Please copy exactly the lines from the first in the records through the line that contains "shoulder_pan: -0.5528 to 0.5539", but not the pictures.

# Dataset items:
=== Section Start ===
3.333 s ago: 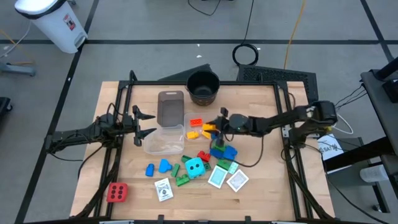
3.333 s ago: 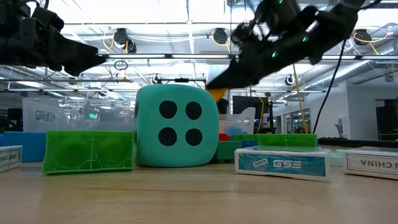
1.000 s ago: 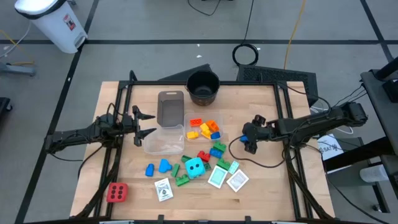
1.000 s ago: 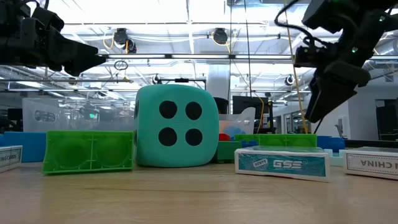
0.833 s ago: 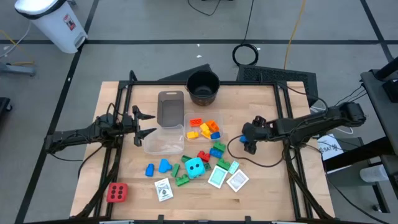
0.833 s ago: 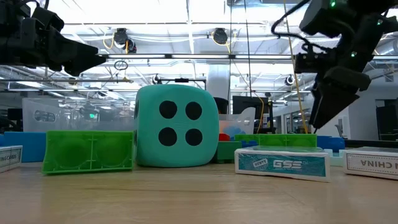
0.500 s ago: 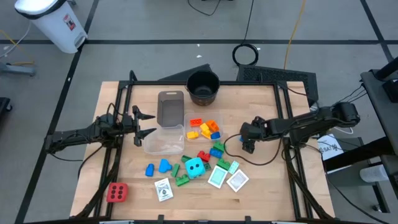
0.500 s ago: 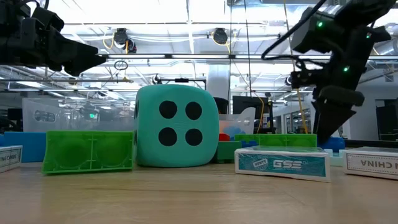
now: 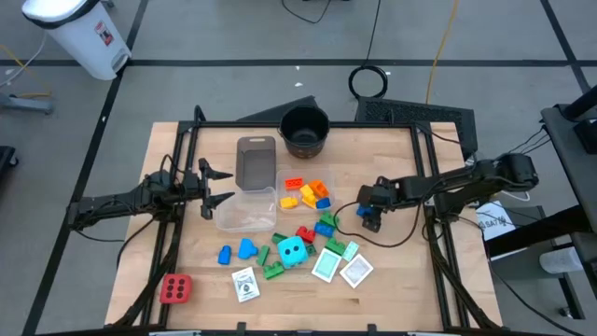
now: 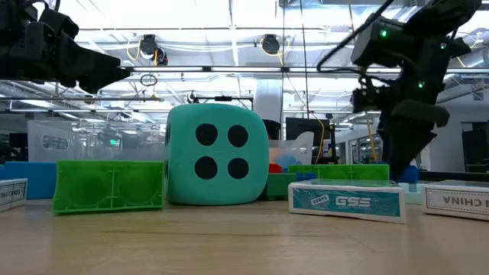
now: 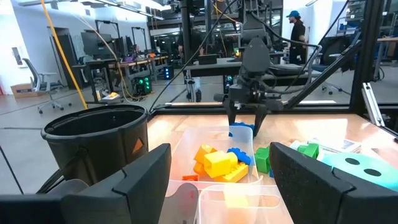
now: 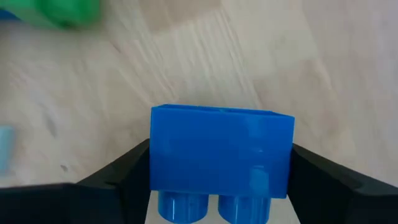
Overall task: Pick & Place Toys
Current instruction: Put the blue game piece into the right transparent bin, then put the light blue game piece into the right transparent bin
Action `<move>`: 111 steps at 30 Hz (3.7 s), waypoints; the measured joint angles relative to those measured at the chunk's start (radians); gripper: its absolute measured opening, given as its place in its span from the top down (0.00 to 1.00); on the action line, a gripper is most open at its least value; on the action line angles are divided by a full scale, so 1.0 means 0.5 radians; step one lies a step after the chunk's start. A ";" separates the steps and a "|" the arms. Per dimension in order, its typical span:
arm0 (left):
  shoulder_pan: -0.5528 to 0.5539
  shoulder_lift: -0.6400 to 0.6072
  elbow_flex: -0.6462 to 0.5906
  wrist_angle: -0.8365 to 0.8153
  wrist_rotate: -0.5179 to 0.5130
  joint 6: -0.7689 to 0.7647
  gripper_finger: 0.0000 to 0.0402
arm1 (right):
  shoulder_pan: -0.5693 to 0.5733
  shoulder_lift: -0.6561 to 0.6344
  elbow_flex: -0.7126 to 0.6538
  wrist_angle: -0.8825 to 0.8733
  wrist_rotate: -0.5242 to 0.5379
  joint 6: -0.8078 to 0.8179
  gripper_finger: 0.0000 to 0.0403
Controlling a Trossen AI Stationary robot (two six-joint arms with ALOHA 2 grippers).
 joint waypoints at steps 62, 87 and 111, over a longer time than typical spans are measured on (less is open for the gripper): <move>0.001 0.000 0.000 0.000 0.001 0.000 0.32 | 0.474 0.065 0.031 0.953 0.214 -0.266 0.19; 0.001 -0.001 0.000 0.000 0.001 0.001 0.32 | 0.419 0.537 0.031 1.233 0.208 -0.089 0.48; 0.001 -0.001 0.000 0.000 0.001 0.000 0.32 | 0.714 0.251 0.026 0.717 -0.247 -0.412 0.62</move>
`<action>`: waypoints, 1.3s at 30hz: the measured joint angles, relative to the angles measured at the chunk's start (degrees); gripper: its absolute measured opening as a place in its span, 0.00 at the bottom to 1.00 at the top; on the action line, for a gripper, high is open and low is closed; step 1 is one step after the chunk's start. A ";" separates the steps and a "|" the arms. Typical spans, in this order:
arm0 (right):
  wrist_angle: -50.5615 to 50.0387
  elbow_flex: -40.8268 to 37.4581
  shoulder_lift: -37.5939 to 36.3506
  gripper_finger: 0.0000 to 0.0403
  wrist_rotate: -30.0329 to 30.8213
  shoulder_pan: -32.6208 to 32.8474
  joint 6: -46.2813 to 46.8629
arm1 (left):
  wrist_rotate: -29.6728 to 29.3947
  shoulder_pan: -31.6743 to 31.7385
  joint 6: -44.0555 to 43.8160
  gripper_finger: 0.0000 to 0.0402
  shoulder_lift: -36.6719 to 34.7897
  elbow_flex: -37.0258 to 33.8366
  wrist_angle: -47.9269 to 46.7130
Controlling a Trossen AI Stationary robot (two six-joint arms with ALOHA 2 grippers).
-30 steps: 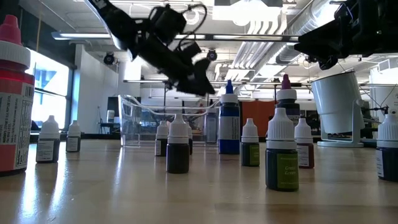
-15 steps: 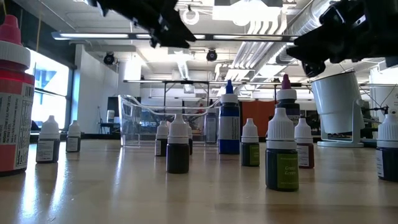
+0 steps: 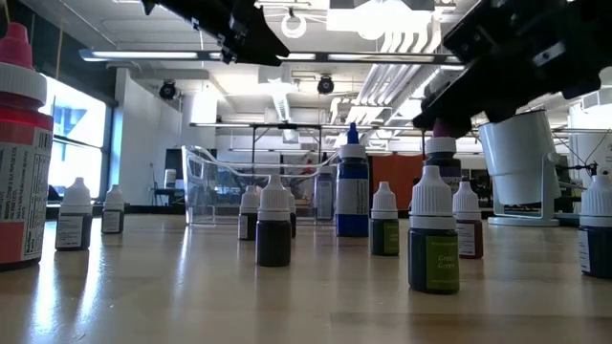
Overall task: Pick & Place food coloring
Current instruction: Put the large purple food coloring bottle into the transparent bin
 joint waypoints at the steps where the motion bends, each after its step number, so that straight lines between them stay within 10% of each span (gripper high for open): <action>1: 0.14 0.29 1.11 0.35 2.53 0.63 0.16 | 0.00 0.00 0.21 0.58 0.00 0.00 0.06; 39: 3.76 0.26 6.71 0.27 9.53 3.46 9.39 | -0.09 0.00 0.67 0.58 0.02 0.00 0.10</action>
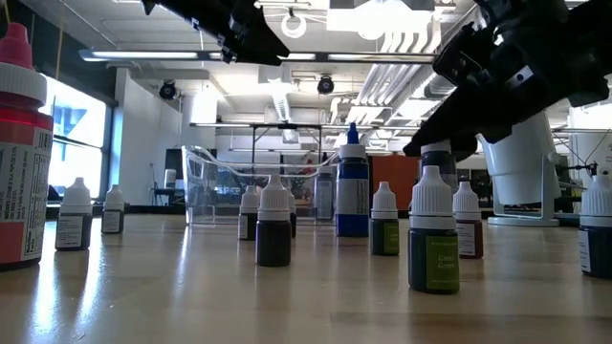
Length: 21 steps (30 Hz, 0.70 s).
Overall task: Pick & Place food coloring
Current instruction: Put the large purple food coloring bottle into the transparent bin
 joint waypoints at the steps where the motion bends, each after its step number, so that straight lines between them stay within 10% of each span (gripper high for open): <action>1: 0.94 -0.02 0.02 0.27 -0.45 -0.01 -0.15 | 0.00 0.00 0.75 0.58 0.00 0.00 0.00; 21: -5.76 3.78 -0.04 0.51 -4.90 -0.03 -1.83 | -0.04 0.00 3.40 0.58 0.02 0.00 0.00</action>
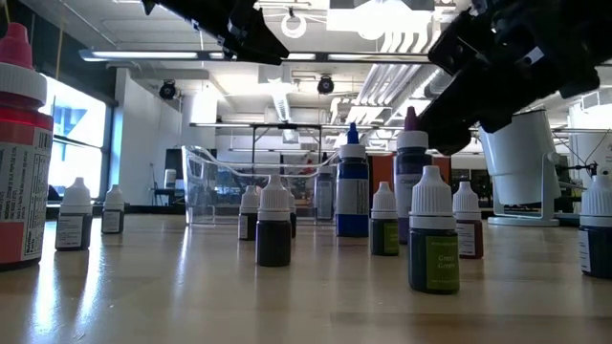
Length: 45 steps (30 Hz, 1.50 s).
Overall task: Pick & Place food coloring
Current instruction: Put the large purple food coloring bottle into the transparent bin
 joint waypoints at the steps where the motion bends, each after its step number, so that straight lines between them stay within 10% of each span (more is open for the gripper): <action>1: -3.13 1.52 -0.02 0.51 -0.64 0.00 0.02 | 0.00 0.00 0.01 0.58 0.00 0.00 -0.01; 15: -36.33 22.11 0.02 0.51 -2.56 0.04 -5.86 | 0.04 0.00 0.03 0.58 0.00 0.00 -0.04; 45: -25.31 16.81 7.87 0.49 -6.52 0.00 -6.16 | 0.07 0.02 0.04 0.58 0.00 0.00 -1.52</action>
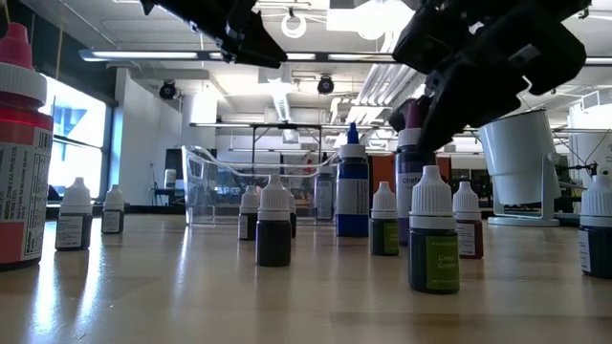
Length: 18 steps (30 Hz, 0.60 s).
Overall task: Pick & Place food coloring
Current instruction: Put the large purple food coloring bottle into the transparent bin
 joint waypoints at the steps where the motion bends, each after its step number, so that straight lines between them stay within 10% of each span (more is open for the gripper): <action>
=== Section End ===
# Output for this task:
3.333 s ago: 
3.333 s ago: 
1.000 s ago: 
1.000 s ago: 
0.833 s ago: 
0.833 s ago: 
0.500 s ago: 
0.500 s ago: 
now: 
now: 
now: 
now: 
Overall task: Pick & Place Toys
Current instruction: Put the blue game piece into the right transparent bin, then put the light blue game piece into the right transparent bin
Action `<move>`: 111 steps at 30 Hz (3.7 s), waypoints; the measured joint angles relative to those measured at the chunk's start (radians); gripper: its absolute measured opening, given as its place in its span from the top down (0.00 to 1.00); on the action line, a gripper is most open at its least value; on the action line angles are divided by a full scale, so 1.0 means 0.5 radians; step one lies a step after the chunk's start. A ";" separates the steps and a "|" the arms. Per dimension in order, its typical span:
arm0 (left):
  shoulder_pan: -0.5528 to 0.5539

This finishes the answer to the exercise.